The study’s authors said this suggests that public health measures should remain in place for an extended period.
“As the COVID-19 pandemic continues, reinfection is likely to become more and more common. It is essential to maintain public health measures that curb transmission, including among people previously infected with SARS-CoV-2, coupled with persistent efforts to accelerate vaccination worldwide. prevention of morbidity and mortality associated with COVID-19. “
Despite an increase in the percentage of cases attributed to vaccinated North Carolinians, data shows that vaccines are still very protective against hospitalization and death.
In the week ending October 9, 22% of COVID-19 cases were in people who had already been vaccinated. However, experts expect that number to increase as more people are vaccinated, as the pool of unvaccinated people will be smaller and the virus still spreads with high community transmission throughout the world. State, according to the CDC. As of Thursday, 66% of adults in North Carolina are vaccinated against COVID-19.
Overall, unvaccinated North Carolinians are more than four times more likely to get sick from COVID-19 than vaccinated North Carolinians and 19.51 times more likely to die from infection, after adjusting for age.
Since January 1, 9% of COVID-19 cases and 6% of deaths involve people who have been vaccinated.
Only 1.6% of the nearly 5.2 million North Carolinians vaccinated as of October 9 fell ill with COVID-19 between January 1 and that date. About 0.01%, or 1 in 10,000, vaccinated North Carolinas died from COVID-19.
On average, just over 17% of people hospitalized with COVID-19 have already been vaccinated. Less than 12% of post-vaccination hospitalizations end in intensive care.
More good news from the North Carolina Department of Health and Human Services. COVID-19 measures continue to show incremental improvements.
Today, just over 3,000 new cases have been reported. That’s slightly higher than yesterday, but down over 700 from Thursday last week and over 1,700 from Thursday two weeks ago.

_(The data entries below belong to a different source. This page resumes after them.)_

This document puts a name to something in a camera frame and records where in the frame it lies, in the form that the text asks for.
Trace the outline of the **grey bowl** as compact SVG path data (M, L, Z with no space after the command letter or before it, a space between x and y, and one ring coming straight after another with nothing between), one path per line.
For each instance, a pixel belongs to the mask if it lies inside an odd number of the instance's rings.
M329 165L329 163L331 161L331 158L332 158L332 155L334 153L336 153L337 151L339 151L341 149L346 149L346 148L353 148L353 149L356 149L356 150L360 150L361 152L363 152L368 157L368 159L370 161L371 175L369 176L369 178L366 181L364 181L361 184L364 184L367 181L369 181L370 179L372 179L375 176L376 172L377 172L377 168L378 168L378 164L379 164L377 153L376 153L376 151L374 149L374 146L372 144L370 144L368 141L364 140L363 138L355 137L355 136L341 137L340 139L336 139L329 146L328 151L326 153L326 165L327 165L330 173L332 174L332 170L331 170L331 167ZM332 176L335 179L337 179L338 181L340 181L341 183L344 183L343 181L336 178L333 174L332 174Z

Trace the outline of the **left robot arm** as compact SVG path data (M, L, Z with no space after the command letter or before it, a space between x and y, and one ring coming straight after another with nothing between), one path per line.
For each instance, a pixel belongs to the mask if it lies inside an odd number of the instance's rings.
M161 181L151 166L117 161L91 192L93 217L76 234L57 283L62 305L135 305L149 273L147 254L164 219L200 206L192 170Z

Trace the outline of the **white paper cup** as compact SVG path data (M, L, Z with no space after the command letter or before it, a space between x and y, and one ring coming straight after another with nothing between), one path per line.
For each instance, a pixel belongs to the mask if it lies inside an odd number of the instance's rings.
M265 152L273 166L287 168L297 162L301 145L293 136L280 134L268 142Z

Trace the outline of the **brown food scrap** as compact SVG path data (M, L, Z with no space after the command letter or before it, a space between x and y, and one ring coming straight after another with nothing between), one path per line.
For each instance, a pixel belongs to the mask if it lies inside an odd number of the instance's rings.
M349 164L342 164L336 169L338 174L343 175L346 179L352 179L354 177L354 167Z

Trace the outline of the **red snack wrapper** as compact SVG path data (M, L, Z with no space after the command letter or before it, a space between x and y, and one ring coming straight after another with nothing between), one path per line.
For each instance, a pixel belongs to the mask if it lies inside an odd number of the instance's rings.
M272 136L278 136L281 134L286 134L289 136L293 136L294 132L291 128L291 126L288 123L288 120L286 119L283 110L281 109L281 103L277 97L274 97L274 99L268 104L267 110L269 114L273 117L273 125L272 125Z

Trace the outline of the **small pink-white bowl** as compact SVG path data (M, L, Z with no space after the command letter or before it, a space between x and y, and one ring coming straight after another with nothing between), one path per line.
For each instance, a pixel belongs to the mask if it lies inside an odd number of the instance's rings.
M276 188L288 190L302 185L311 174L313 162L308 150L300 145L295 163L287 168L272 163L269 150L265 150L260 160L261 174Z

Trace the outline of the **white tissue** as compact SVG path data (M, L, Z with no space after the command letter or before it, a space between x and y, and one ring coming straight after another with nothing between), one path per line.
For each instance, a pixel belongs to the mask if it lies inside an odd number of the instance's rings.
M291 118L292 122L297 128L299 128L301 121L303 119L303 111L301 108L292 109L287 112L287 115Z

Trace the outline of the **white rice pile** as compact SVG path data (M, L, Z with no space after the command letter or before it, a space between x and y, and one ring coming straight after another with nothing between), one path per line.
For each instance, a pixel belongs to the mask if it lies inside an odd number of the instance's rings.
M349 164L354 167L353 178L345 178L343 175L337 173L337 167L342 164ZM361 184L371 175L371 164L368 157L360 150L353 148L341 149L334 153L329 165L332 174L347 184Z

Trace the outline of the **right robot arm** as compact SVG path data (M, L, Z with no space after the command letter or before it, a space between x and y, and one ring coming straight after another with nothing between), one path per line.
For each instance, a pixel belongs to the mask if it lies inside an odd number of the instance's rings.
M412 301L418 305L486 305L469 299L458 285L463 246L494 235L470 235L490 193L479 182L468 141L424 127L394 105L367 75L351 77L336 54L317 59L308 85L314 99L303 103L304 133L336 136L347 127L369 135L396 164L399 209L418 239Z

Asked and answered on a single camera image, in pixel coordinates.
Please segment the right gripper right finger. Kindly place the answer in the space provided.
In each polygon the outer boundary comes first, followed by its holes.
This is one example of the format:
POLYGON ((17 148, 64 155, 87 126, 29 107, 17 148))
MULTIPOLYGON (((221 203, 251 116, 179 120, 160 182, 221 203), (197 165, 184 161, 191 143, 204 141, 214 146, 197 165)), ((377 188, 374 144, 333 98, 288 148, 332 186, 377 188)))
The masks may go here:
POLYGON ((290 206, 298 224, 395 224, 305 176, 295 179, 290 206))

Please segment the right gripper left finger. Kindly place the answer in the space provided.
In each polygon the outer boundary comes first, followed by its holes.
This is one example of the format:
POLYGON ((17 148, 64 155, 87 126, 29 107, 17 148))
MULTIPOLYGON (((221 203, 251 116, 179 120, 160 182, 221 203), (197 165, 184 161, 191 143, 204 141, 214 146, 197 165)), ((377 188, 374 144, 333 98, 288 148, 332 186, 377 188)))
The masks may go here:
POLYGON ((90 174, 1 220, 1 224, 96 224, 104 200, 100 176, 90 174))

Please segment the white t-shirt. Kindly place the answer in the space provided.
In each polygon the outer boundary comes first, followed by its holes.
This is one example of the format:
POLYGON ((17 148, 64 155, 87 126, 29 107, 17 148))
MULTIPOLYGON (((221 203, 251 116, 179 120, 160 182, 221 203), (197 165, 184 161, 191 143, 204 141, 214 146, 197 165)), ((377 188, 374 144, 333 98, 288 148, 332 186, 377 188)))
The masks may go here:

The daily positive percentage rate also fell again, to 5.1% this week, from 5.9% last week and 6.4% two weeks ago.
The number of people hospitalized with the virus is down by 48 from yesterday, to 1,763.
Sadly, 56 other people lost their battle with the virus.
THURSDAY MORNING TITLES
Christmas is back at Garner. The city relaunched the traditional Christmas parade just a week after canceling it.
This will be the first time in two years that the parade will take place. Last year it was canceled due to the COVID-19 pandemic; the year before, it was canceled due to threats of violence.
This year’s parade is scheduled to take place on Dec. 18 on Main Street in downtown Garner. Applications are now open, should you wish to become a volunteer.
In less than a week, the FDA will consider approving COVID-19 vaccines for children. But before that, national and local health authorities are working to educate parents and prepare for deployment.
Wake County leaders have scheduled a specific “Ask the Doc” event focused on children and COVID-19. It will start at 7 p.m. Thursday.